Schließ­lich er­laubt das Ge­setz dem Käu­fer statt des Scha­denser­satzes statt der Leis­tung, aber ne­ben Rück­tritt oder Min­de­rung Er­satz ver­geb­li­cher Auf­wen­dun­gen zu ver­lan­gen (§ 437 Nr. 3, 2. Var. BGB iVm § 284 BGB). Die Voraus­set­zun­gen sind die­sel­ben wie für einen Scha­denser­satzan­spruch statt der Leis­tung we­gen Schlecht­leis­tung. Er­for­der­lich ist also ins­be­son­dere das Ver­tre­ten­müs­sen in Be­zug auf den Man­gel (§ 280 Abs. 1 S. 2 BGB) bzw. die Un­kennt­nis vom nicht be­heb­ba­ren Man­gel im Zeit­punkt des Ver­tragsschlus­ses (§ 311a Abs. 2 BGB).

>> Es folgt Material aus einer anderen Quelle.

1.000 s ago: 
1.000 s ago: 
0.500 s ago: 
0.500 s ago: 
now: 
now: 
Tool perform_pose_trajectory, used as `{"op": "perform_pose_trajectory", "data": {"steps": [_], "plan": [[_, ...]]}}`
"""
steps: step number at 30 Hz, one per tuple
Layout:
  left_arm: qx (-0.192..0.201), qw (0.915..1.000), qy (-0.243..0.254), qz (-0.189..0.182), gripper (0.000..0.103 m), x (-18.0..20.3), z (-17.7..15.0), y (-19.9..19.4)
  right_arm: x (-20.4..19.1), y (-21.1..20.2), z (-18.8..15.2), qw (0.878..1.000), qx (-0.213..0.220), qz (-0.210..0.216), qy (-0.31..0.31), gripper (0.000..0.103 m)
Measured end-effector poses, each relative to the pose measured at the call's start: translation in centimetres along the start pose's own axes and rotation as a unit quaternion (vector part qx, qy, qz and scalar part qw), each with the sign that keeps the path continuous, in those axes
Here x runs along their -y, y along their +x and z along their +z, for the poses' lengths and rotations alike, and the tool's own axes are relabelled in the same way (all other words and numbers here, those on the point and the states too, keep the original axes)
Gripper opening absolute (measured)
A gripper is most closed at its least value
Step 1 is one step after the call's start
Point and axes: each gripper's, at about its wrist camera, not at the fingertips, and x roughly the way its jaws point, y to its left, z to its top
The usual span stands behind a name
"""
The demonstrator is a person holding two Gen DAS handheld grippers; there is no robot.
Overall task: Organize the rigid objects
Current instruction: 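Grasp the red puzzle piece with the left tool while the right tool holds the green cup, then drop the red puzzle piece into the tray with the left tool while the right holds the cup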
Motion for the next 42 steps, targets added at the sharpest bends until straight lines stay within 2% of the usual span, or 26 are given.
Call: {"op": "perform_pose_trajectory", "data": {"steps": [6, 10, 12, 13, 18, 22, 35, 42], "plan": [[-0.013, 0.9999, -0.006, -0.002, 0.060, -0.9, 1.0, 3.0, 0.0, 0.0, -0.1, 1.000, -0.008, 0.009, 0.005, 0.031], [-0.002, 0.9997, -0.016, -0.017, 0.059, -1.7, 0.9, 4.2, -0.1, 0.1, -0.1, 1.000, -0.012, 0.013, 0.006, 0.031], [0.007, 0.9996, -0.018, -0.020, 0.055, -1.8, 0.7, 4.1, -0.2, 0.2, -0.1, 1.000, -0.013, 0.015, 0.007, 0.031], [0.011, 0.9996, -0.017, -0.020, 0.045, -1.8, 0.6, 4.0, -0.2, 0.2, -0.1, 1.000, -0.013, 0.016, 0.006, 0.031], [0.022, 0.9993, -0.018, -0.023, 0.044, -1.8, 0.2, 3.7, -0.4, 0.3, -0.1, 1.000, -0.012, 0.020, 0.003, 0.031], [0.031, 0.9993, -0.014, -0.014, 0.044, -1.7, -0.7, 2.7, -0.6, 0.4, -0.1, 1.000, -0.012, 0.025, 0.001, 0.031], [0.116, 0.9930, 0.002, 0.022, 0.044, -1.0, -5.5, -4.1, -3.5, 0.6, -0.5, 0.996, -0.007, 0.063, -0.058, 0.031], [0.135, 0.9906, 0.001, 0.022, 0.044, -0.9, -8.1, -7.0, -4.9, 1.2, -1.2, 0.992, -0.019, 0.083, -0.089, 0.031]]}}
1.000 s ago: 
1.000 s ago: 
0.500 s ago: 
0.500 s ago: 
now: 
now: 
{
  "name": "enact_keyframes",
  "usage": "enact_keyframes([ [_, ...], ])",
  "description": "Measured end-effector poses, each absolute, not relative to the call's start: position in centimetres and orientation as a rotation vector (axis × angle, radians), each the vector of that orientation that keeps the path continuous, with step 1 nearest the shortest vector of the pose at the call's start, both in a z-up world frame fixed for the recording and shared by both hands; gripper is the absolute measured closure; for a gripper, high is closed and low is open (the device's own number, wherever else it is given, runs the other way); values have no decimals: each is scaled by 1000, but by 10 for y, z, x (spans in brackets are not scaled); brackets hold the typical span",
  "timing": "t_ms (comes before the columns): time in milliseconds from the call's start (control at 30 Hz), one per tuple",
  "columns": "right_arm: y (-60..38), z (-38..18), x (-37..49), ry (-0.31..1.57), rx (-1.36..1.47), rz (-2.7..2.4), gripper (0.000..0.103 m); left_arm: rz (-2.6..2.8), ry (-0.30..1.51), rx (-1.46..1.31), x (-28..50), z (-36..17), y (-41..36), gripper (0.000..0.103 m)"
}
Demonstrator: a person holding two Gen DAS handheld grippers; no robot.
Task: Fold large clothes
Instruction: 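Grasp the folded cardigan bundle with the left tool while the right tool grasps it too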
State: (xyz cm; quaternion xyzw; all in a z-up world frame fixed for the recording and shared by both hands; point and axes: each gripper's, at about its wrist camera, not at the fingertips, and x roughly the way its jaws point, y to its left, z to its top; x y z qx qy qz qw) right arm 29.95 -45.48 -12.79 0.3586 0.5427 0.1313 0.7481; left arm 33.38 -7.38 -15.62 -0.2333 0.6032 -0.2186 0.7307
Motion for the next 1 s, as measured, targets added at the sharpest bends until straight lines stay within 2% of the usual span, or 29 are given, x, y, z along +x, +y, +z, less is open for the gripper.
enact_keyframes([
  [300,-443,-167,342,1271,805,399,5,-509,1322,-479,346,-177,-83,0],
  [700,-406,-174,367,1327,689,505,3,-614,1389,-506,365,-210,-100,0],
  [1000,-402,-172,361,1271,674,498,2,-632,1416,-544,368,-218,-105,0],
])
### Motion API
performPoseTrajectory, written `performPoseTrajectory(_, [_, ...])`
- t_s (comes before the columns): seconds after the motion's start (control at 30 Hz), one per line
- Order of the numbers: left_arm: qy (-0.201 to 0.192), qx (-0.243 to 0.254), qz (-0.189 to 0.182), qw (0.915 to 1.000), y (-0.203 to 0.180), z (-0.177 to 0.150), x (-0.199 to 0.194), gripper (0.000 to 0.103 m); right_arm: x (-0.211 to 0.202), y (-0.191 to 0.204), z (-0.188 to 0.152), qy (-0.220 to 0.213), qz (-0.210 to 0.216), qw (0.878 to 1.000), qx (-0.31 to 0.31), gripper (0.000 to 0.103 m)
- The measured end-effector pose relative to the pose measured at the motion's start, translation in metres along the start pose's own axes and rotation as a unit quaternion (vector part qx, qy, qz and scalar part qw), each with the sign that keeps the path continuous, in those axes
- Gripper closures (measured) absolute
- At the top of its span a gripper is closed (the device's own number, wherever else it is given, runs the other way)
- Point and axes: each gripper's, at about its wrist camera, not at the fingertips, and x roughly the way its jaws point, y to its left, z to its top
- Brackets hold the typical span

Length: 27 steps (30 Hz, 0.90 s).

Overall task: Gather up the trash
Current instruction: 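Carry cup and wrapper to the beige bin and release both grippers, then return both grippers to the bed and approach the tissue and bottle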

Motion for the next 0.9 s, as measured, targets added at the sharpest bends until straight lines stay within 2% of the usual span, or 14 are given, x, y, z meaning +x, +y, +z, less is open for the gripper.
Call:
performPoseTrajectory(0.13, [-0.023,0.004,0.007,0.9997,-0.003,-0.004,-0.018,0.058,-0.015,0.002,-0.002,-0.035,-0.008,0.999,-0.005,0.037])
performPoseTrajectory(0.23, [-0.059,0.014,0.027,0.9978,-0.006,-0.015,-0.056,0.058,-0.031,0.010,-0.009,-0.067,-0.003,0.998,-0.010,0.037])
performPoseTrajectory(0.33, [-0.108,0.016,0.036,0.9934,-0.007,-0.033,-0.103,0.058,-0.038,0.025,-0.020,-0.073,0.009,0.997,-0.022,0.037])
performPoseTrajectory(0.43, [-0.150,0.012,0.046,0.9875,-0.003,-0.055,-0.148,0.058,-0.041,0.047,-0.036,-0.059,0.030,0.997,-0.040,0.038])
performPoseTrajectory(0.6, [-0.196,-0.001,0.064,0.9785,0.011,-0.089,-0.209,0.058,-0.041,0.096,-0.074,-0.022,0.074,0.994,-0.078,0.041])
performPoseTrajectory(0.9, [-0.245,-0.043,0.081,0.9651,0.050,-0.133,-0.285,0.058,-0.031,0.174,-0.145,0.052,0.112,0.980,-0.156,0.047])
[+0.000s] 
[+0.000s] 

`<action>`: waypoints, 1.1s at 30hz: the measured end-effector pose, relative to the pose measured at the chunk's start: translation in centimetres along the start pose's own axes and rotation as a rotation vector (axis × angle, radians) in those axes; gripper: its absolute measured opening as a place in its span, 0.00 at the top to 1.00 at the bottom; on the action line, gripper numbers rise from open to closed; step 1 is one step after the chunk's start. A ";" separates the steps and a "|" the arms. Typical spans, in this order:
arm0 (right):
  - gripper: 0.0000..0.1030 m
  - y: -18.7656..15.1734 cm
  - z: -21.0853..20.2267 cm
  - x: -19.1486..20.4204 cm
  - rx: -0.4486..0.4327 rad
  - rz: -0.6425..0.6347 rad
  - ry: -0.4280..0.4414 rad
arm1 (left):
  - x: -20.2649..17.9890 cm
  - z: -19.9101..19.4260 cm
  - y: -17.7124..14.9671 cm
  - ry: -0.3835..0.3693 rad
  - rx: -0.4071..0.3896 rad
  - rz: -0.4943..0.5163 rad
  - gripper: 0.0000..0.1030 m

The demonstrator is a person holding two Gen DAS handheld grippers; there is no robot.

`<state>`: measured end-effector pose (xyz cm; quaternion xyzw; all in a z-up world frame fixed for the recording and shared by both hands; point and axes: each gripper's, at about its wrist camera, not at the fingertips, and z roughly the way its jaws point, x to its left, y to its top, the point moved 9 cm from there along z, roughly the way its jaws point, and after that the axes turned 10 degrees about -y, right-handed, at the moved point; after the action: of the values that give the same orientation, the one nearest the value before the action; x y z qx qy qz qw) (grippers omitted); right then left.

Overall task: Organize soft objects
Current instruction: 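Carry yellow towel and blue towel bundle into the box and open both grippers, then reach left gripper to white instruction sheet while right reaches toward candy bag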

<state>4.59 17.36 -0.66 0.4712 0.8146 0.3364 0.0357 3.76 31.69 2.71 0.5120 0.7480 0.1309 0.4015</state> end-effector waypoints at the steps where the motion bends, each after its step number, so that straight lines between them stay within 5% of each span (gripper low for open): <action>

Er­setzt wer­den ver­geb­li­che Auf­wen­dun­gen, die der Käu­fer tat­säch­lich im Ver­trauen auf den Er­halt der Leis­tung machte und bil­li­ger­weise ma­chen durf­te. Diese müs­sen "ver­geb­lich" sein, d.h. sie müs­sen sich ge­rade auf­grund der man­gel­haf­ten Leis­tung als nutz­los er­wei­sen. Aus­ge­schlos­sen ist der An­spruch, wenn der Zweck der Auf­wen­dun­gen auch bei man­gel­freier Leis­tung nicht er­reicht wor­den wä­re.